--- The records Enclosed Below ---

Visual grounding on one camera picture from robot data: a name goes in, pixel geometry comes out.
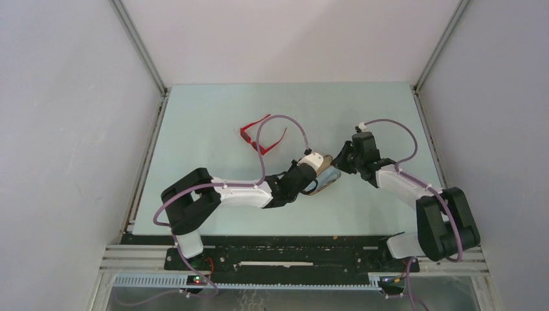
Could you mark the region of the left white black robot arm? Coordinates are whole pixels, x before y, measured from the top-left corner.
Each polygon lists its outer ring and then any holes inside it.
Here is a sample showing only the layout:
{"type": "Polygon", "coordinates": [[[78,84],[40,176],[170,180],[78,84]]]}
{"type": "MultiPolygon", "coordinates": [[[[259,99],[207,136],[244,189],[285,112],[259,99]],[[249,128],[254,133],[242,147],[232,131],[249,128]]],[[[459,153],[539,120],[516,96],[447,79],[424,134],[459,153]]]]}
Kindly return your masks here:
{"type": "Polygon", "coordinates": [[[278,208],[305,194],[316,182],[323,157],[293,161],[290,169],[263,181],[231,181],[211,176],[206,168],[197,168],[161,193],[162,206],[153,222],[170,228],[181,249],[180,262],[189,270],[205,261],[199,227],[220,207],[278,208]]]}

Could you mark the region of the right aluminium frame post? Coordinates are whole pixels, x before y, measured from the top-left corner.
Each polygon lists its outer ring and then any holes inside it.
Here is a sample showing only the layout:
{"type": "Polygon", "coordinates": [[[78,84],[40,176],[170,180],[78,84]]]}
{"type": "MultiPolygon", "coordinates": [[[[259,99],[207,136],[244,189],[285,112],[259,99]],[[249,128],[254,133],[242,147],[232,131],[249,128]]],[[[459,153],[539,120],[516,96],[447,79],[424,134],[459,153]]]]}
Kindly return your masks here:
{"type": "Polygon", "coordinates": [[[459,23],[461,22],[463,16],[465,15],[467,9],[469,8],[470,4],[472,3],[472,0],[460,0],[458,2],[458,5],[456,6],[455,10],[453,11],[450,20],[446,24],[442,35],[440,36],[439,40],[437,41],[435,48],[433,49],[431,55],[429,56],[429,59],[427,60],[427,63],[425,64],[419,78],[417,79],[416,83],[413,85],[412,89],[414,90],[415,94],[419,94],[421,90],[423,89],[425,83],[427,82],[432,70],[434,69],[435,65],[437,64],[437,61],[439,57],[442,55],[442,52],[444,51],[446,45],[448,44],[449,40],[451,39],[451,36],[455,32],[456,28],[458,27],[459,23]]]}

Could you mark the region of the left aluminium frame post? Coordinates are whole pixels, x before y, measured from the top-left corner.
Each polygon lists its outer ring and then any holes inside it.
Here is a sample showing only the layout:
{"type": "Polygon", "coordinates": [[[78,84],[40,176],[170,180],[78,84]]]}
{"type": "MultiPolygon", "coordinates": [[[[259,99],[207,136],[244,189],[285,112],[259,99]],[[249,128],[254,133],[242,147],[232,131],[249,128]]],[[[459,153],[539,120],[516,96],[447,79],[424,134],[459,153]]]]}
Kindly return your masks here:
{"type": "Polygon", "coordinates": [[[160,72],[157,66],[146,48],[146,45],[139,34],[139,31],[130,16],[130,13],[121,0],[109,0],[109,4],[112,6],[114,13],[117,15],[122,28],[126,32],[132,46],[134,47],[138,57],[140,58],[145,70],[153,80],[155,87],[159,91],[161,96],[165,96],[168,92],[168,88],[160,76],[160,72]]]}

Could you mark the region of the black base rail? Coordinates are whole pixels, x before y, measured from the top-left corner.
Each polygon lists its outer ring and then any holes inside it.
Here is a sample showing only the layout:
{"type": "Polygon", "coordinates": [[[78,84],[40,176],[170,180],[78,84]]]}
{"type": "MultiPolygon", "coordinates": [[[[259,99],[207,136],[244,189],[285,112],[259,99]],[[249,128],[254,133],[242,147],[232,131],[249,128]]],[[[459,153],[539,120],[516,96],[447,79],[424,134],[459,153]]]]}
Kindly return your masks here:
{"type": "Polygon", "coordinates": [[[418,258],[391,259],[381,247],[383,236],[204,236],[202,254],[189,260],[179,256],[169,236],[127,235],[109,246],[103,267],[132,272],[195,275],[212,281],[256,284],[366,284],[401,285],[412,276],[464,276],[482,272],[486,265],[479,248],[463,261],[433,262],[418,258]]]}

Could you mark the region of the aluminium frame post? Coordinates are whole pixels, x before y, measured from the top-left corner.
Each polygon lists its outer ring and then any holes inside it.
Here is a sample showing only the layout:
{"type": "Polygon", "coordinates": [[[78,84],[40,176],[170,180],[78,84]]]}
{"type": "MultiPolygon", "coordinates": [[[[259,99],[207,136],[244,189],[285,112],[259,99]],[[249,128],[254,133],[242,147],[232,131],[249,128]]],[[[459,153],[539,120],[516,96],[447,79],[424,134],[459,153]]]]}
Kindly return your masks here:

--- End of Enclosed The records ---

**Brief**
In the records above, find each line holding "frame" and copy it.

**Completed task**
Could you mark the region of the right aluminium frame post? Coordinates are whole pixels, x before y, measured from the top-left corner.
Could you mark the region of the left aluminium frame post? Coordinates are whole pixels, x before y, measured from the top-left corner.
Could you mark the region of the aluminium frame post? Coordinates are whole pixels, x before y, measured from the top-left corner.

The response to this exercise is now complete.